What you have to do: With both ends included, repeat exactly the lines of the entries below from the one containing "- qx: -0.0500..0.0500" down to the one containing "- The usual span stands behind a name", and no others.

[Records from a dataset]
——
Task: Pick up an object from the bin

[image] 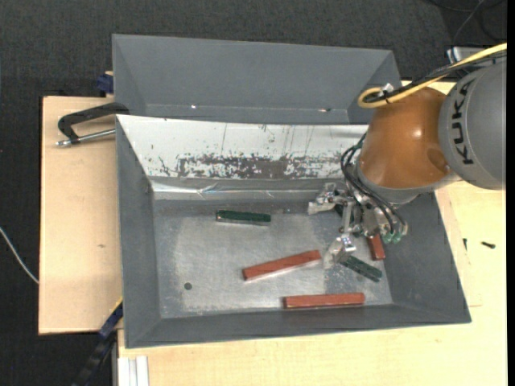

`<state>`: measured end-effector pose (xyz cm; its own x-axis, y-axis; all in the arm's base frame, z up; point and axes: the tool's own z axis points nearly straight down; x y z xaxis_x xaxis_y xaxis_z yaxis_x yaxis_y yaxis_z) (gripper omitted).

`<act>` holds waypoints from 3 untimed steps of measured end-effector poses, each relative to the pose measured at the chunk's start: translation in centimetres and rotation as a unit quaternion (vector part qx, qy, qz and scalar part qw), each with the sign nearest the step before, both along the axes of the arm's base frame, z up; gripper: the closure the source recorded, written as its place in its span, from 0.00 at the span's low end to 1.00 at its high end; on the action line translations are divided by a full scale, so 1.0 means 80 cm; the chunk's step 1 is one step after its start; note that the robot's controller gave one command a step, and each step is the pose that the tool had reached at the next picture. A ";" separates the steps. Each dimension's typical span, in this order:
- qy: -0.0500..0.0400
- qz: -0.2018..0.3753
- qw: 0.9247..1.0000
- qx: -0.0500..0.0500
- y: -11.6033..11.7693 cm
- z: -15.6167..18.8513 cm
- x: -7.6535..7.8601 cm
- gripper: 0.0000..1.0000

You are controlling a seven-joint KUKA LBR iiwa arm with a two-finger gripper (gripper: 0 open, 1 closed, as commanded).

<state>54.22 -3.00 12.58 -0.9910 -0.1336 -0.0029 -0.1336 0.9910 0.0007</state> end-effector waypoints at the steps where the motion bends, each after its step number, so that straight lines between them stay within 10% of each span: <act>1: 0.004 0.006 1.000 -0.001 0.044 -0.062 -0.023 1.00; 2: 0.004 0.006 1.000 -0.001 0.044 -0.062 -0.023 1.00; 3: -0.002 -0.011 1.000 0.000 0.027 0.117 -0.022 1.00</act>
Offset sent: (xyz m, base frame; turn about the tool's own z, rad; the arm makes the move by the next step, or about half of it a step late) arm 0.0000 0.0000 0.0000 0.0000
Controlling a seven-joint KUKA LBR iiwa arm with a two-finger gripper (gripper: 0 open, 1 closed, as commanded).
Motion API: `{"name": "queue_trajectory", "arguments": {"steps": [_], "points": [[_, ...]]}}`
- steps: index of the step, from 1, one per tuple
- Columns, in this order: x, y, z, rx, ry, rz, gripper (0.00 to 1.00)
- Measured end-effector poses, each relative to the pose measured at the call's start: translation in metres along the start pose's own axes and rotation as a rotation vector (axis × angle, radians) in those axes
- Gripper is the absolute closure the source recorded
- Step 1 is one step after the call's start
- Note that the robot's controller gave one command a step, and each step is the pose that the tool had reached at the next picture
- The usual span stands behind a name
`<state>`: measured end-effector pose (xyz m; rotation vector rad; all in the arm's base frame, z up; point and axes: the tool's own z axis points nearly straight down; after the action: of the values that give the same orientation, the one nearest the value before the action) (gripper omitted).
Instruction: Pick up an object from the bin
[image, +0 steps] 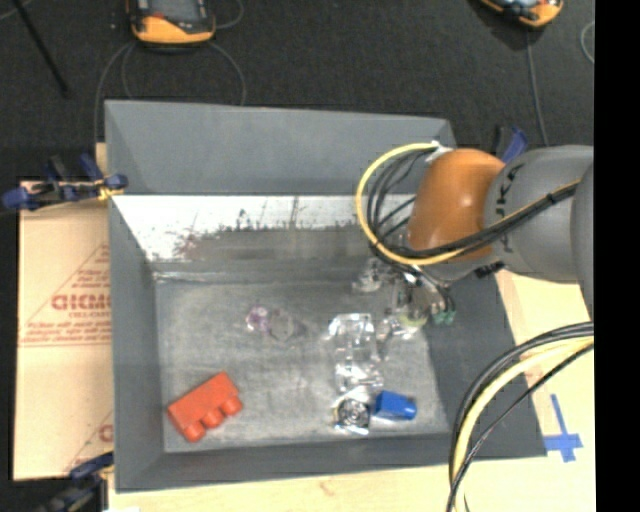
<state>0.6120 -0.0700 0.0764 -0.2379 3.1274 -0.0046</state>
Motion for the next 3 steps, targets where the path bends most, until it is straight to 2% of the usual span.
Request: {"name": "queue_trajectory", "arguments": {"steps": [1, 2, 3], "points": [[0.0, -0.003, -0.003, 0.001, -0.003, 0.004, 1.0], [-0.009, -0.001, -0.141, -0.002, -0.01, 0.06, 1.0], [-0.007, 0.0, -0.136, -0.004, -0.001, 0.06, 0.0]]}}
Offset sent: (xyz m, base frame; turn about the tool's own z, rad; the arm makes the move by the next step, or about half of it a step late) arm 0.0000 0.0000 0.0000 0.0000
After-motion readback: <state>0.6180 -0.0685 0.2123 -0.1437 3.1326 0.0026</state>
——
Response to this exercise:
- qx: -0.0500..0.0500
- y: -11.6033..11.7693 cm
- z: -15.6167..18.8513 cm
- x: -7.6535..7.8601 cm
- gripper: 0.0000..1.0000

You are controlling a seven-joint KUKA LBR iiwa arm with a two-finger gripper (gripper: 0 open, 1 closed, as commanded).

<state>54.22 -3.00 12.58 -0.9910 -0.1336 -0.0029 -0.1336 0.9910 0.0007</state> end-effector waypoints at the steps where the motion bends, each after its step number, so that straight lines between them stay within 10% of each span: <act>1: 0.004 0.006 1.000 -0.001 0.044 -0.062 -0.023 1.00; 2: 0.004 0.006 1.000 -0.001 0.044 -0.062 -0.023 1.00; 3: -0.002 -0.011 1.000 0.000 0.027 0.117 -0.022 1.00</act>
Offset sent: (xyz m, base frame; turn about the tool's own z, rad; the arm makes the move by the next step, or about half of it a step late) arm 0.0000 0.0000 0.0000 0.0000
Controlling a seven-joint KUKA LBR iiwa arm with a two-finger gripper (gripper: 0 open, 1 closed, as commanded).
Motion API: `{"name": "queue_trajectory", "arguments": {"steps": [_], "points": [[_, ...]]}}`
- steps: index of the step, from 1, one per tuple
- Columns, in this order: x, y, z, rx, ry, rz, gripper (0.00 to 1.00)
- Measured end-effector poses, each relative to the pose measured at the call's start: translation in metres along the start pose's own axes and rotation as a rotation vector (axis × angle, radians) in those axes
- Gripper is the absolute closure the source recorded
- Step 1 is one step after the call's start
- Note that the robot's controller gave one command a step, and each step is the pose that the tool had reached at the next picture
- The usual span stands behind a name

The exercise is done; no more work remains.